Of the many areas of focus for the engineering department at the Wikimedia Foundation, we constantly strive to improve the performance of Wikipedia and all of our projects.
In some cases, this means architecture changes, such as preparatory work to implement LUA as a template scripting language or the continual behind the scenes work of the Operations team to improve our network, server, database, and content delivery infrastructure.
But to make targeted improvements and to identify both success and regression, we need data. Lots of data.
Since late 2005, MediaWiki has included support for profiling itself and sending out UDP packets of that data with a corresponding collector written in C by long-time volunteer Domas Mituzas. A simple web front-end provides sortable aggregates of that data, great for identifying which functions are called the most, and their average wall clock time.
What we lacked was a system for tracking this over time, or for getting a finer-grained view than just averages, which tend to mask performance issues that only surface on certain pages, or are periodic.
We’ve also needed a way to identify performance issues within specific portions of our application, and to assess the impact of new code releases. With inspiration from Etsy’s statsd, we added bucket sampling to our original collector (allowing calculation of Nth percentages) and we wrote a python daemon that feeds call rate and timing data (average, 50th, 90th, and 99th percentiles) into graphite, a real-time graphing system with a custom data format for time-series data.

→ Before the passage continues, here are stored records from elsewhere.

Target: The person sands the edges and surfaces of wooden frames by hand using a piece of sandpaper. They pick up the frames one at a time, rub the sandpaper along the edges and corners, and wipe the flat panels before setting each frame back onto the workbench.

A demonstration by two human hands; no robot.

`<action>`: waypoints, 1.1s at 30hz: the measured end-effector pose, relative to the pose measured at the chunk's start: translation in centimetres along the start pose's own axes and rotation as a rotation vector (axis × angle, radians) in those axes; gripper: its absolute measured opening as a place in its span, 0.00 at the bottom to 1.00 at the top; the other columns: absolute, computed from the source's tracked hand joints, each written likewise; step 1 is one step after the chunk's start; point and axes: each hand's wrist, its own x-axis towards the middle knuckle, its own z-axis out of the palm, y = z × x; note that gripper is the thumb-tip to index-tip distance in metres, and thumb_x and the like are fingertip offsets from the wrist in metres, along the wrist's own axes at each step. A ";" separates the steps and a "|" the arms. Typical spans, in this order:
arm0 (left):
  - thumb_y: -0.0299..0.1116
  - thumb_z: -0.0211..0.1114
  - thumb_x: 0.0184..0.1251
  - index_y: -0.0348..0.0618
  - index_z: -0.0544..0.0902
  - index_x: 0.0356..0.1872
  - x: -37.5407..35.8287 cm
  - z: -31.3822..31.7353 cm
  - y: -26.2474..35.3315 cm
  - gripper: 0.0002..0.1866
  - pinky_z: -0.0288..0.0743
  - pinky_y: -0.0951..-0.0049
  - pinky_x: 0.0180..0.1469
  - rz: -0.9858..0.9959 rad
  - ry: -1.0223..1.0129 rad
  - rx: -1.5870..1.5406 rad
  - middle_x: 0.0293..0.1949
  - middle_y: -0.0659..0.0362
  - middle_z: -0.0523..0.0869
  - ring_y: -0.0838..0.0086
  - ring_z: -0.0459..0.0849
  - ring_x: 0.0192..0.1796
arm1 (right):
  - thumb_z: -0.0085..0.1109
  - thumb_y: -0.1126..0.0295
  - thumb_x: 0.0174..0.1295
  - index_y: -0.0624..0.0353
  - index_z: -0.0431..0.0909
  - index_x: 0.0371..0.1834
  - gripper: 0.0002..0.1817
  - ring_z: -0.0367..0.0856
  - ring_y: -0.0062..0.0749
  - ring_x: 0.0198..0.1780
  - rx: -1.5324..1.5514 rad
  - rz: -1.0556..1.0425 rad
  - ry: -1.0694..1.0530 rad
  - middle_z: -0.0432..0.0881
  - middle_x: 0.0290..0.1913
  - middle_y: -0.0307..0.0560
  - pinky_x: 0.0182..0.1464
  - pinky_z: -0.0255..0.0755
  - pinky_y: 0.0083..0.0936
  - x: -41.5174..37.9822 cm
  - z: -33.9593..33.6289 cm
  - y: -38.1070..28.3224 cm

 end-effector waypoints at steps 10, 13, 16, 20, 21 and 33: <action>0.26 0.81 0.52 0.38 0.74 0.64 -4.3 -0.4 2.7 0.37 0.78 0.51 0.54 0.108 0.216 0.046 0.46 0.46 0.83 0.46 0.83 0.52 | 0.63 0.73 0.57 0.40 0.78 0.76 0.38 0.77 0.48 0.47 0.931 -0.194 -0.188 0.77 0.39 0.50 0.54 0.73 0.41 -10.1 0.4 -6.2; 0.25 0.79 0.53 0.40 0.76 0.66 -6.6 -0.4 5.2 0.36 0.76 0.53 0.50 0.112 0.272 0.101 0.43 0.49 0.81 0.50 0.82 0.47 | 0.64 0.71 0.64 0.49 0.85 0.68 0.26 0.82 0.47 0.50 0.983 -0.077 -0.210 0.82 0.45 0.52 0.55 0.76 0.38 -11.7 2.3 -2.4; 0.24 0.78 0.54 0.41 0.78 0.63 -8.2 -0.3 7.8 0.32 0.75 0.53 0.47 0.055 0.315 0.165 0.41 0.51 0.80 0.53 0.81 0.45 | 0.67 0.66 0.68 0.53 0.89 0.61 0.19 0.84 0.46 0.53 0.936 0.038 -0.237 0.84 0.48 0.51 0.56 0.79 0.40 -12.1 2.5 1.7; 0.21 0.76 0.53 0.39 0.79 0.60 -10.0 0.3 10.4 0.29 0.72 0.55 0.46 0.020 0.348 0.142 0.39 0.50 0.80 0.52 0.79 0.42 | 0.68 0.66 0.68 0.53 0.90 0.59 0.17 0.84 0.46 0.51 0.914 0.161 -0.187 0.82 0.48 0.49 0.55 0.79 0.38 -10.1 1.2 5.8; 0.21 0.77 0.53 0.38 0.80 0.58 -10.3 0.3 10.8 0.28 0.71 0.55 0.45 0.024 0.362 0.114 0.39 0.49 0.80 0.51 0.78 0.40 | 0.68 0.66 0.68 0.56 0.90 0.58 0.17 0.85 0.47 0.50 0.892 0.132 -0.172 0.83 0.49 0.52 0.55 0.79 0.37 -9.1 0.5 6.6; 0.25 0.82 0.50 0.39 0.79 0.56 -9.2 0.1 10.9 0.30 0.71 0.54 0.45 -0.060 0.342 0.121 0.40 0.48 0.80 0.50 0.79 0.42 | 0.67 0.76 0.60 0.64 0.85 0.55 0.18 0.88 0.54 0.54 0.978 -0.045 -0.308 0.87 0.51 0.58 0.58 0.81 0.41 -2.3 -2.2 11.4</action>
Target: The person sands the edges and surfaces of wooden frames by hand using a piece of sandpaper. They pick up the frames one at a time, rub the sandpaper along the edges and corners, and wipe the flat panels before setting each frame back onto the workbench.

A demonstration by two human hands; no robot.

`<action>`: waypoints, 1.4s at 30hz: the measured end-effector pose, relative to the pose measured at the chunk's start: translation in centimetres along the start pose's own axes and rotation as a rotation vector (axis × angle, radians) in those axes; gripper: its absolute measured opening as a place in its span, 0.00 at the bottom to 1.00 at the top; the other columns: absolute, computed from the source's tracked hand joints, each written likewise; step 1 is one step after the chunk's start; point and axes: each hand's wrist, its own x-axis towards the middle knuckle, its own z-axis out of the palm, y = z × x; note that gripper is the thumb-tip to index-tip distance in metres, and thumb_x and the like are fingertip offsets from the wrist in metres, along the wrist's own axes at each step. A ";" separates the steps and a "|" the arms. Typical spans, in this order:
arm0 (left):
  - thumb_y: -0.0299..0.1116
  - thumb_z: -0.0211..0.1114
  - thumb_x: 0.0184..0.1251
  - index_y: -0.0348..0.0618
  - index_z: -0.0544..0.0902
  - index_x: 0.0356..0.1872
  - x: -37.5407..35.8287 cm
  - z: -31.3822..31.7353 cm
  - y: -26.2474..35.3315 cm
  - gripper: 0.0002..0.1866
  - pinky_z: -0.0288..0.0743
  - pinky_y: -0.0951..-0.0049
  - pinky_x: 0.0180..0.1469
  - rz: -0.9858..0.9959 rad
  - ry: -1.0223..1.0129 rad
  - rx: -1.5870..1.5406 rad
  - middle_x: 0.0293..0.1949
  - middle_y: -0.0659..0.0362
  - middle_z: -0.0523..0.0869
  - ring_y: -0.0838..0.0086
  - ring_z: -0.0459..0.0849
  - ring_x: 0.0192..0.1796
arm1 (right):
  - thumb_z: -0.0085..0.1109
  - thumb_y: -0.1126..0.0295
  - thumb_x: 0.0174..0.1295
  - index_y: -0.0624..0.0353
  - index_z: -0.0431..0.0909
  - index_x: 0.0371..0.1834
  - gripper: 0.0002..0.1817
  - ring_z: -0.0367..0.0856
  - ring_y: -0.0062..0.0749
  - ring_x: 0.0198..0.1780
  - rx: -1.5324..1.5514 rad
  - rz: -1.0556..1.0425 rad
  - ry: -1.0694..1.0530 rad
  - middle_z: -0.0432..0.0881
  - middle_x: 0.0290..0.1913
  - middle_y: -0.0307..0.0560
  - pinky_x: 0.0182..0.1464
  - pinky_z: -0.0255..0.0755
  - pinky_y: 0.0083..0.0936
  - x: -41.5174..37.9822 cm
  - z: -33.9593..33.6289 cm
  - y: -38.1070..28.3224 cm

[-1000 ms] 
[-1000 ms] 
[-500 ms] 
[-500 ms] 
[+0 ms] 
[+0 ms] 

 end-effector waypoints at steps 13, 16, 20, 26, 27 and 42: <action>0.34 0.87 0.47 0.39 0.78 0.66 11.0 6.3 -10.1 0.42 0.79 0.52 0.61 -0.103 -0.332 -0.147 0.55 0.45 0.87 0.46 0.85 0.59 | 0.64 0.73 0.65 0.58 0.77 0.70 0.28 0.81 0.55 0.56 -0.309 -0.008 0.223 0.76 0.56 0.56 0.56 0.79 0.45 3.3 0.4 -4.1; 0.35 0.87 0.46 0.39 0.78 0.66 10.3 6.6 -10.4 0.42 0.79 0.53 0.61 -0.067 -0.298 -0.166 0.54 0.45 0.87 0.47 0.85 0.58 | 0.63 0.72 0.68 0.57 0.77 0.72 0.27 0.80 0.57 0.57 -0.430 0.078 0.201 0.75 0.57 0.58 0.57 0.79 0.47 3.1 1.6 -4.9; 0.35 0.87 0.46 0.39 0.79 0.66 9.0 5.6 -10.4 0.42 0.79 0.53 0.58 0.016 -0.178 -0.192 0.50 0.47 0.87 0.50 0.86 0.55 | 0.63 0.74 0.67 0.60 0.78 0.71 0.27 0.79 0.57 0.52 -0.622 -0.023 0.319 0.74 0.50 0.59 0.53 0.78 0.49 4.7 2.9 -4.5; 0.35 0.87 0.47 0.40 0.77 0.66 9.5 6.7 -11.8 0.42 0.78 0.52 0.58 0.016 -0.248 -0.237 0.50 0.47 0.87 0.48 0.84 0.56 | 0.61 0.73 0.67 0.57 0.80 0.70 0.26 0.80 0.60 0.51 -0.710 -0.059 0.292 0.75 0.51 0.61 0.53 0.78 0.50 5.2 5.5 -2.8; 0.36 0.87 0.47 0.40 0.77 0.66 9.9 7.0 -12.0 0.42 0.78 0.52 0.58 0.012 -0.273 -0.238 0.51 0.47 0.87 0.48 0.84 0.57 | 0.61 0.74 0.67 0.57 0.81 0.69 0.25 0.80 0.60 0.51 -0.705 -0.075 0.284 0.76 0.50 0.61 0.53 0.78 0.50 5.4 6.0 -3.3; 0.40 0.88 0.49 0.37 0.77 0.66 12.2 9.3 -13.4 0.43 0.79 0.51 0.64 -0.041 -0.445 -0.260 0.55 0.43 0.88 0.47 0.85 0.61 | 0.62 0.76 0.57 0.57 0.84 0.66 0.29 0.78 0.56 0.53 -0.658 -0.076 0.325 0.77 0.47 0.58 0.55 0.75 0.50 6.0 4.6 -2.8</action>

We generate profiling data on about 2 percent of requests hitting MediaWiki, and also send UDP packets to the collector every time the wfIncrStats() function is called within MediaWiki (allowing developers to easily graph or track anything with a single line of code.)
We are currently tracking over 30,000 metrics in graphite, including near real-time request data from our front-end caching layer (excuse the once daily drop-off that will be fixed with pending improvements to our logging infrastructure).
We’re talking about a lot of data, from which we’ve assembled a smaller set of public dashboards accessible at gdash.wikimedia.org.
We know we have major work ahead of us to improve performance pain points experienced by our community of editors, and data will guide the way.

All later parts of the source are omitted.